▶ **Task requirements**: Check every line of the data below for the word "bench". Copy the ones that have it.

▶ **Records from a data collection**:
--------------------------------

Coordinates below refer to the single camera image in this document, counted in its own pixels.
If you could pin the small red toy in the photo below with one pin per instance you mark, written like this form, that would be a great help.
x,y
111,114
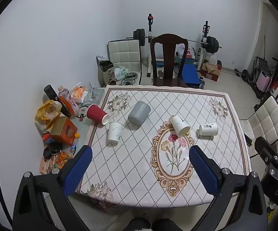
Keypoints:
x,y
47,139

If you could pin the door frame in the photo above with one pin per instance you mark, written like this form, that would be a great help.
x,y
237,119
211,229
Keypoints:
x,y
262,28

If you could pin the red white plastic bag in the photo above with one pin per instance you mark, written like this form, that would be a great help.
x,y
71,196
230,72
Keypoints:
x,y
189,53

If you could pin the blue bench pad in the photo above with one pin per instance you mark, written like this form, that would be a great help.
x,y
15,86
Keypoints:
x,y
190,75

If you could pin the black round case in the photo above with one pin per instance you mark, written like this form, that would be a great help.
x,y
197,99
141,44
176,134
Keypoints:
x,y
52,149

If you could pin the barbell with black plates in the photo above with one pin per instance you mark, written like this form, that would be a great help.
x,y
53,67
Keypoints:
x,y
212,44

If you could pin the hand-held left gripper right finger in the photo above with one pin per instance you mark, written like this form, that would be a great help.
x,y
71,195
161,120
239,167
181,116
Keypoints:
x,y
204,173

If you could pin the yellow plastic bag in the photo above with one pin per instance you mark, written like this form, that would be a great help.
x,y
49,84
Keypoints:
x,y
45,115

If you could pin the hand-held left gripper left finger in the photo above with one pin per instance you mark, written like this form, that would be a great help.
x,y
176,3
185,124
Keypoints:
x,y
79,170

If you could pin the pale crumpled cloth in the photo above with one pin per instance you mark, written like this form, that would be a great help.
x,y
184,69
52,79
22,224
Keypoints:
x,y
121,72

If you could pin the orange cardboard box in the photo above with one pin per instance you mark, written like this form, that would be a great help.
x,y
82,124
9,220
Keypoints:
x,y
63,130

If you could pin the red paper cup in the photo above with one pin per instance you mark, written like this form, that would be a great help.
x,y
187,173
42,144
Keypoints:
x,y
95,113

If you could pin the white cup black print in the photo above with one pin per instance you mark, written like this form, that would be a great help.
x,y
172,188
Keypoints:
x,y
208,128

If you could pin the black folding cart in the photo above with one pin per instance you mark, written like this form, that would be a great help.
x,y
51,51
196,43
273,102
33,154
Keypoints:
x,y
261,65

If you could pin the white paper cup faint print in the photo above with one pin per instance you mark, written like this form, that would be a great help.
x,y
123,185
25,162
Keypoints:
x,y
114,134

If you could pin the orange snack bag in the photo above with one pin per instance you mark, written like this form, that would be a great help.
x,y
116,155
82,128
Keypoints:
x,y
79,93

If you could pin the clear plastic bag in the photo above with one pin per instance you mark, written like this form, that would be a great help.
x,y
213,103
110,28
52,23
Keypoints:
x,y
94,95

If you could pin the floral diamond pattern tablecloth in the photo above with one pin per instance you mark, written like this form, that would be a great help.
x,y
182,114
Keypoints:
x,y
134,163

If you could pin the white padded chair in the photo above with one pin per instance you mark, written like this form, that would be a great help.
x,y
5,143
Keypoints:
x,y
266,120
124,53

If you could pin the white weight bench rack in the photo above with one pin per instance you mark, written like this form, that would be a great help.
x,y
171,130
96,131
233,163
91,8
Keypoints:
x,y
150,38

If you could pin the brown cardboard box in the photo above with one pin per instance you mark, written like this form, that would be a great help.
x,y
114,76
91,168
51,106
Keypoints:
x,y
211,73

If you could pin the small black device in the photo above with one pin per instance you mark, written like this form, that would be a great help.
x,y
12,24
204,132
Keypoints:
x,y
247,140

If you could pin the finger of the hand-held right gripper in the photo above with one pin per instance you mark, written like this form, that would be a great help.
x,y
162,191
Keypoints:
x,y
264,148

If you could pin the orange drink bottle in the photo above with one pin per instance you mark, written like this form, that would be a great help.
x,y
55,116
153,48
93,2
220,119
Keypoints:
x,y
68,101

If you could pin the grey cup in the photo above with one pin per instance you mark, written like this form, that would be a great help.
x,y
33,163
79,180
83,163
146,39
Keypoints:
x,y
139,113

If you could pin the person's leg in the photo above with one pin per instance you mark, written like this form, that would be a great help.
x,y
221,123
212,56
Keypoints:
x,y
140,225
164,225

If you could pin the pink suitcase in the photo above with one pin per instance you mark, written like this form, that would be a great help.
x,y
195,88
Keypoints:
x,y
264,81

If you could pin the black dumbbell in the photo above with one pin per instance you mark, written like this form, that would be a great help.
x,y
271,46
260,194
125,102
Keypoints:
x,y
244,74

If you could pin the orange printed packet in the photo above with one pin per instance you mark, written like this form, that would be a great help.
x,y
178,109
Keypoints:
x,y
55,163

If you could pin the plain white paper cup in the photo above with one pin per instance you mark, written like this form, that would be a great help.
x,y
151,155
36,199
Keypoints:
x,y
178,125

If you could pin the small colourful tube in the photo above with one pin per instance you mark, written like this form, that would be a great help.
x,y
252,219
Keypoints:
x,y
74,143

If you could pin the black bottle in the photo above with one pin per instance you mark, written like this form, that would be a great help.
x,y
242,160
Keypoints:
x,y
53,95

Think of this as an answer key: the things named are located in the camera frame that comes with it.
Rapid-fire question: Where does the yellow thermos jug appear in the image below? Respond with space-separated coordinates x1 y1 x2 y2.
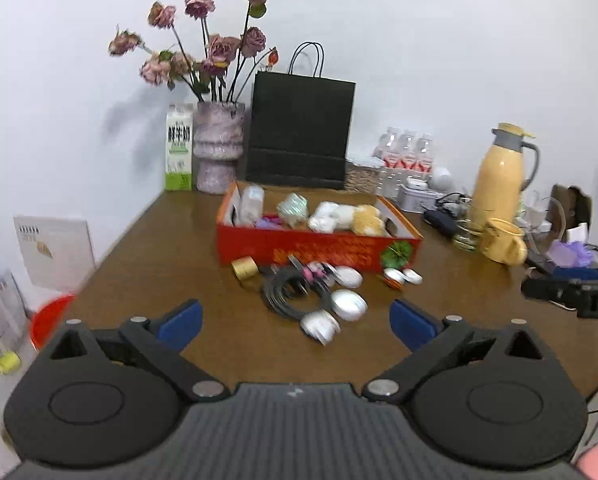
466 122 540 233

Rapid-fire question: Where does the black phone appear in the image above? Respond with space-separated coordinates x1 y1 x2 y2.
524 252 555 273

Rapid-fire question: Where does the white leaning board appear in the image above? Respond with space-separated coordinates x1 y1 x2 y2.
14 215 97 293

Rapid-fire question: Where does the brown wooden desktop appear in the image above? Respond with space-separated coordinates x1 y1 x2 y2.
64 182 598 401

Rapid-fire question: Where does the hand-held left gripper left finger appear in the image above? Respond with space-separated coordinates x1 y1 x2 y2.
38 299 236 402

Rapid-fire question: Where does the small orange round tin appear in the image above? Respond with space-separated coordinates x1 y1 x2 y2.
379 267 406 290

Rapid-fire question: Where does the iridescent ball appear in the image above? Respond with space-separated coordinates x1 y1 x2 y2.
276 194 310 228

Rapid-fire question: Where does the white tin box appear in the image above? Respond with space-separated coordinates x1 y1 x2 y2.
395 183 437 213

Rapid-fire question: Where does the black paper bag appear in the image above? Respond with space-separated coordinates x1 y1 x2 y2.
245 42 356 191

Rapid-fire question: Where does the white charger plug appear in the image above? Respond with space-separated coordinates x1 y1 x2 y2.
524 200 552 233

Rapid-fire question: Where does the yellow white plush toy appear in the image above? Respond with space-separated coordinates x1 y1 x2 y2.
309 201 387 237

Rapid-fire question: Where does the purple marbled vase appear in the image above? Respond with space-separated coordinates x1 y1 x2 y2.
193 101 246 195

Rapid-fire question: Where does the clear cotton swab box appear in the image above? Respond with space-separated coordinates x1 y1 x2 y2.
239 185 266 226

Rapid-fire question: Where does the black handheld device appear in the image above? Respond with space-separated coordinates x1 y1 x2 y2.
423 207 460 238

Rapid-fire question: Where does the brown paper bag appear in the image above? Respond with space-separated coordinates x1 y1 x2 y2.
549 183 594 243

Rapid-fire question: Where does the red bucket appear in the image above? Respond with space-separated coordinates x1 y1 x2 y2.
30 294 77 351

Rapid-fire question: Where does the black cable coil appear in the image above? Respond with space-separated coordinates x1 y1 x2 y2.
261 265 335 321

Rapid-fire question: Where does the gold tape roll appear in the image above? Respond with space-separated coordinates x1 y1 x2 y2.
230 255 260 280

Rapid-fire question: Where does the large round silver tin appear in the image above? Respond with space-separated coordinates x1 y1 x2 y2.
330 288 369 322

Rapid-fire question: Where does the clear snack jar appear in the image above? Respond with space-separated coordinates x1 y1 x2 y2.
344 156 385 193

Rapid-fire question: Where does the white round speaker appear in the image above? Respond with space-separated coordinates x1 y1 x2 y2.
429 166 454 192

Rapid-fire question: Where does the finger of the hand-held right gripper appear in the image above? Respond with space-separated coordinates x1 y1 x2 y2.
520 266 598 308

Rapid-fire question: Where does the red cardboard box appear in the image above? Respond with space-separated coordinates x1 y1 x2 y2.
215 181 424 275

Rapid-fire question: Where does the clear water bottle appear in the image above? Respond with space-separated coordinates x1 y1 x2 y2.
374 127 399 168
396 130 419 171
415 133 436 173

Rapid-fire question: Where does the yellow mug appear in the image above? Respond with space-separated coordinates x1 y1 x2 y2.
480 218 528 266

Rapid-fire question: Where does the pink black hair clip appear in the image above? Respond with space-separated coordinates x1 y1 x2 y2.
286 255 337 286

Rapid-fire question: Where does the green white milk carton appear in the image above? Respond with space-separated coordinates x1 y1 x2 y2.
165 104 195 192

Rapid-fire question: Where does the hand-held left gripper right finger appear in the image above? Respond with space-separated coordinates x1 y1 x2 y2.
361 298 560 403

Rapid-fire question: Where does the purple plastic bag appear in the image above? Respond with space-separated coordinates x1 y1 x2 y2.
546 240 592 268

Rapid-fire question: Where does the dried rose bouquet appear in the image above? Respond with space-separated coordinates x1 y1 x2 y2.
108 0 280 103

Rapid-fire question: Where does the clear drinking glass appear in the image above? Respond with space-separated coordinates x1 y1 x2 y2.
452 205 482 252

--------------------------------

▶ **Solution to the exercise**:
If you could pin the blue bench pad in the photo above with one pin per instance you mark, written like this form, that would be a great help.
If you could pin the white weight bench rack in the photo above with one pin per instance you mark, written like this form, that would be a great help.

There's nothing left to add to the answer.